Si l'attitude d'Arsène Lupin face à la vie, qui est de tout oser, de tout vouloir sans jamais se laisser arrêter par la crainte, est encore celle qui peut lui attirer un légitime attrait, si son refus que la propriété privée permette aux plus riches d'accaparer presque tout est un exemple qu'il faut continuer à s'approprier, pourquoi tout le mérite du brillant cambrioleur, sa légitimité même à s'emparer des richesses, devrait-elle émaner de ses origines nobles et de son aisance de gentleman ? L'homme du peuple dépeint par l'auteur, pourquoi devrait-il toujours être la brute crapuleuse, l'assassin sans scrupules ? Arsène Lupin est toujours aussi séduisant, mais comme le sont les détenteurs du pouvoir, les membres de la grande bourgeoisie qui bénéficient, encore, scandaleusement, de l'admiration de tous.

lundi 23 février 2009

Sentiments négatifs

Le bonheur, le bonheur, le bonheur.
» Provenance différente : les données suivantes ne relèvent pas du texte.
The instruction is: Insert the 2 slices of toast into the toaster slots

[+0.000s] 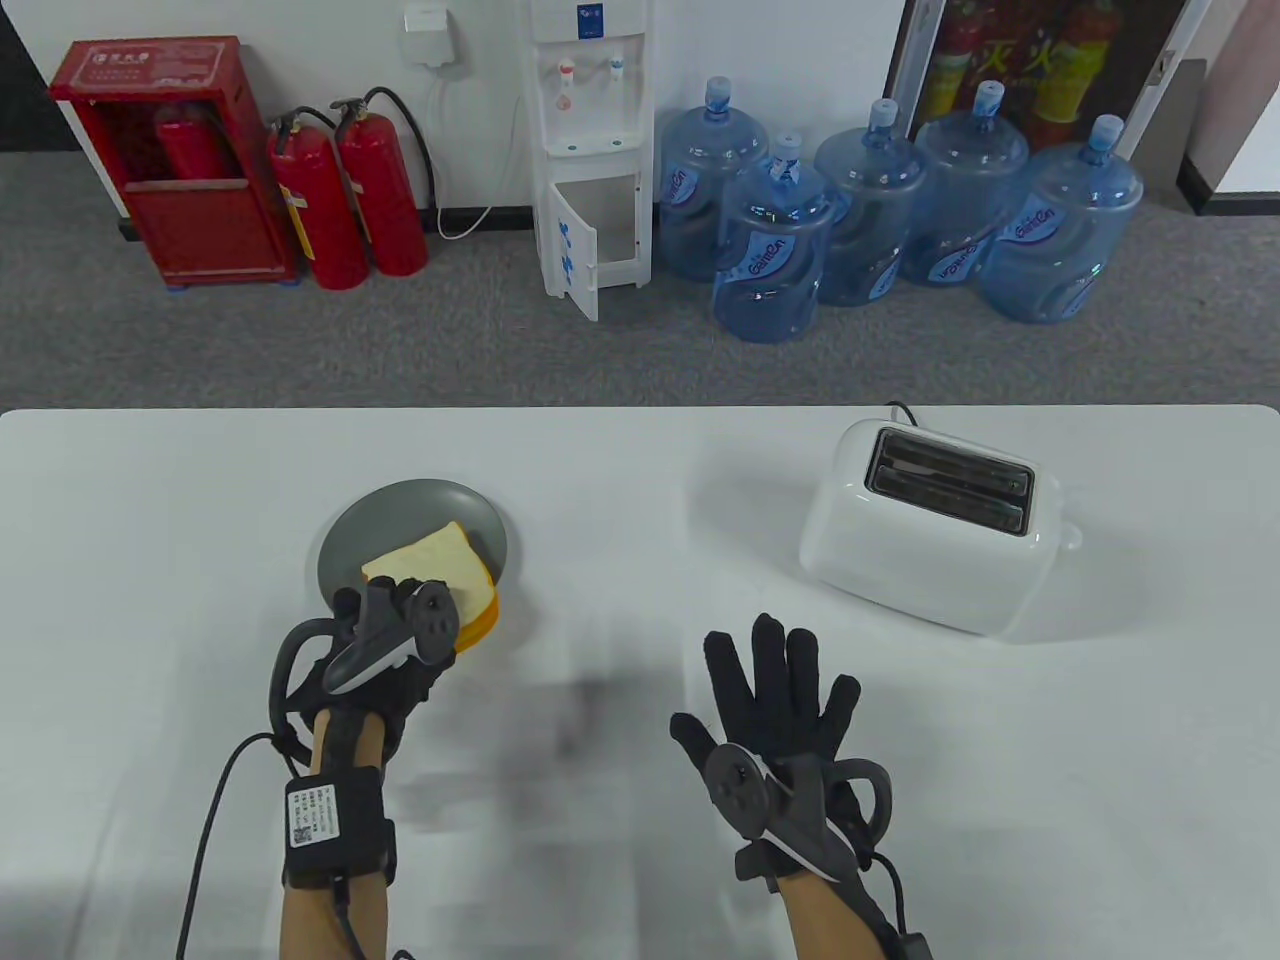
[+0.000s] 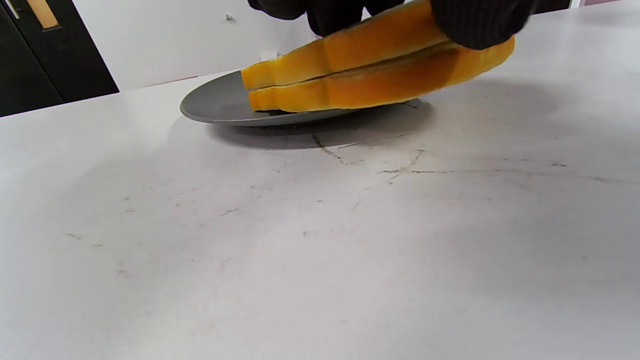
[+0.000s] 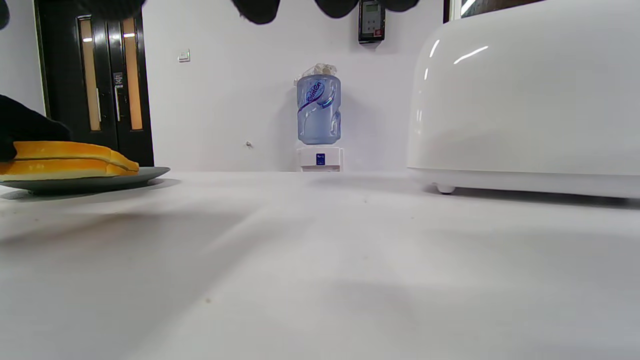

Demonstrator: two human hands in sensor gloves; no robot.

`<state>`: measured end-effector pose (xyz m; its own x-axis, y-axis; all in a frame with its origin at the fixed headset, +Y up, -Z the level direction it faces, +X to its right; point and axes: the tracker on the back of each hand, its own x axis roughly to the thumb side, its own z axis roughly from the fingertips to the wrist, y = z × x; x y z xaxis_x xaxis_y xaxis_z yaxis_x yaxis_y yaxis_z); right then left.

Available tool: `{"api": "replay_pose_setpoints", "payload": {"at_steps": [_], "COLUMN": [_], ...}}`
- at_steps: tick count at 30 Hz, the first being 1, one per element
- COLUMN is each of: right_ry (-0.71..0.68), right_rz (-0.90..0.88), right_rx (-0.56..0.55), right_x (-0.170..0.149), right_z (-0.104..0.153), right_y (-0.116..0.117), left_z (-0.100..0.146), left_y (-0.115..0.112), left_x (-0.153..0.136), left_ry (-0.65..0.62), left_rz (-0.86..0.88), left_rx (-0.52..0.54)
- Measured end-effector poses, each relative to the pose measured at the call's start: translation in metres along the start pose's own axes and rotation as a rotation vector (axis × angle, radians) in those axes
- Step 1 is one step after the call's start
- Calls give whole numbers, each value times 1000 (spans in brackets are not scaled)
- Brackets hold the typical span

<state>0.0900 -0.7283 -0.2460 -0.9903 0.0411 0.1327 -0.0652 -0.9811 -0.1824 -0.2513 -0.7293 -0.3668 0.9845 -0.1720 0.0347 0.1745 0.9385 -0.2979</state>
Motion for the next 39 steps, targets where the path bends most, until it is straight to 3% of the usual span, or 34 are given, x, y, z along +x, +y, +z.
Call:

Est-ce qu'il n'y a rien d'autre ? C'est comme ces pitoyables tentatives de description du paradis, qui donnent envie d'aller n'importe où ailleurs. Le malheur fait partie de la vie. La tristesse, la peur, la douleur, le doute, la lassitude, la colère, la solitude, sont comme les couleurs d'un autre arc-en-ciel, moins bisounours mais tout aussi riche et intense. Pourfendez le vicomte, mais alors prenez bien soin de vous débarrasser de la moitié qui vous gêne ! Elle ferait de l'ombre à la part que vous avez choisie. Avant de les dire vos ennemies, demandez-vous, sans ces calamités, ce qu'il vous resterait à vivre.

mercredi 21 janvier 2009

sarkose

L'autre matin, ma voisine m'a interpelé pour me questionner au sujet de la porte de l'immeuble : quelqu'un la bloque avec le paillasson, que ça abîme et surtout, si on a une porte comme ça (façon blockhaus) c'est pas pour la laisser ouverte. Avec tout ce qui arrive...
Ah bon, avec tout quoi au fait ? Tout ce qu'on raconte à la télé ? Avec tout ce qui arrive, comme les gens qui meurent de froid dehors ? (J'ai dit les gens ? Excusez le lapsus, je voulais dire les SDF.) Ou comme les enfants-endives bouclés à la maison parce qu'avec tout ce qui arrive, on ne peut pas les laisser se promener.
Mais je suis d'accord au fond : avec tous ces gens qui votent Sarkozy, non pire ! Qui croient ce qu'il dit. Avec ces patrons qui se permettent tout, ces flics qui paradent, c'est sûr qu'on ne sent pas tranquille.